A 14-Month Product Gets the Axe
Notion posted the shutdown notice on X on June 25, 2026. The message was terse: more than half of Notion Mail users now handle email workflows through Notion's AI agents without opening the inbox at all, so the company is dropping the client and redirecting resources to agent infrastructure.
Notion Mail had been generally available since April 15, 2025, according to The Next Web. Before that, it was in preview mode starting October 2024. The full lifespan from general availability to announced shutdown was roughly 14 months.
That's a short run by any measure. But the usage data Notion is citing, if accurate, makes the case harder to dismiss.
What the Numbers Say
Notion's claim is specific: more than 50% of Notion Mail users manage email without ever opening the inbox view. The company attributed this to growing adoption of its AI agents, which handle tasks like sorting, labeling, scheduling, and drafting replies.

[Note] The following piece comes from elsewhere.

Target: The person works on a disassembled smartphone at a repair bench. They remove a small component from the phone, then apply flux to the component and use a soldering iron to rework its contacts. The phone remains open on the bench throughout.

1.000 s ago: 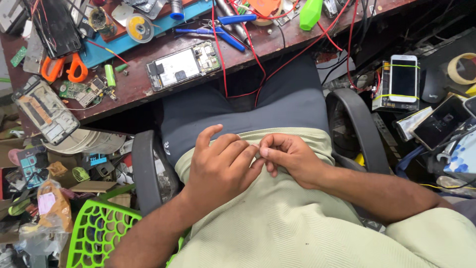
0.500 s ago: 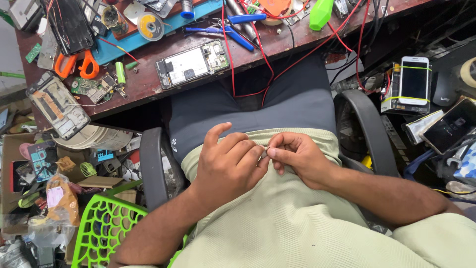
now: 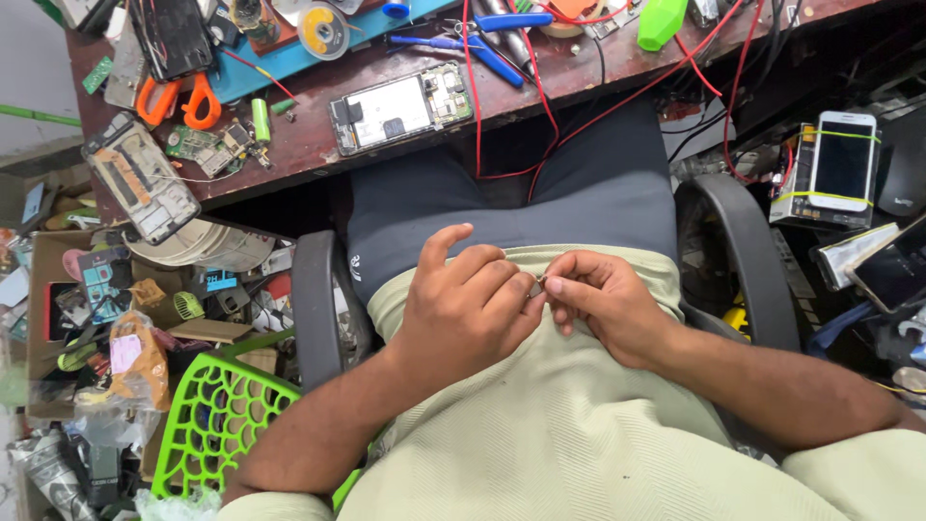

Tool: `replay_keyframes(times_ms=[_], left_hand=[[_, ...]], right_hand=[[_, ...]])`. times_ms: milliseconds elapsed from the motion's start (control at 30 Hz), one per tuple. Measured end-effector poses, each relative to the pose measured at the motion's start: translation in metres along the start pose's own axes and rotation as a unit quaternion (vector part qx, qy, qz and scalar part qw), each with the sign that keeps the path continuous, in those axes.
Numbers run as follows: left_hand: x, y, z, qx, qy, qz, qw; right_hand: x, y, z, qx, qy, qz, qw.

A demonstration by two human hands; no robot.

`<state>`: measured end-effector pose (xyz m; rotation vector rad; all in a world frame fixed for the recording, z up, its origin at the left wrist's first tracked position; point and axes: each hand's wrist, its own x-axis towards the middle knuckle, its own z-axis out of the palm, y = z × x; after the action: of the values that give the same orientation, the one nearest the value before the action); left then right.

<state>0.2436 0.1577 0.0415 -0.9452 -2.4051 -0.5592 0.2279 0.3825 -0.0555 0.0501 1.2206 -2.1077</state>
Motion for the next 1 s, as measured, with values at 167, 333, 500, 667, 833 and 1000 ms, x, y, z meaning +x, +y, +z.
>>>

As The Next Web reported, Notion separately disclosed on May 13 that customers have built more than one million agents on its developer platform. That same report noted the company launched a developer platform that lets third parties build AI agents on top of Notion's workspace.
Crypto Briefing noted that this adoption curve is unusually fast, even accounting for the fact that Notion Mail's user base almost certainly skewed toward tech-forward early adopters already comfortable with automation. That's a fair caveat. The 50% figure is a self-reported company statistic, not independently audited data, and Notion has an obvious incentive to frame a product discontinuation as a strategic pivot rather than a failure.
The Skiff Thread Finally Runs Out
Notion acquired Skiff on February 9, 2024. Skiff had approximately 2 million users at the time, according to Ars Technica, and had positioned itself as a privacy-first encrypted email provider competing with Proton Mail.
Within a year of the acquisition, Notion shut down Skiff's standalone email service entirely. @skiff.com addresses were killed. Users got forwarding through February 2025, then nothing. Notion Mail launched in April 2025, built largely by engineers who came over through the Skiff deal, and functioned as a Gmail client layered with AI features — smart sorting, auto-labeling, workflow integrations.
Critically, Notion Mail was NOT an encrypted email service. It didn't carry forward the end-to-end encryption that defined Skiff's original identity. What Notion kept from the Skiff acquisition was primarily the engineering talent, not the privacy architecture. That gap mattered to Skiff's original user base, and it was never filled.
With Notion Mail shutting down September 22, the last product line traceable to Skiff is gone.
What Happens to User Data
Notion says most data is safe because Notion Mail was a Gmail client, not a standalone email provider. Emails will remain in users' Gmail accounts after September 22.
The exceptions: drafts and scheduled emails created inside Notion Mail will NOT transfer automatically. Notion's support page, cited by Ars Technica, instructs users to export those manually before September 21. Snippets and auto-label instructions can also be exported and ported to other tools.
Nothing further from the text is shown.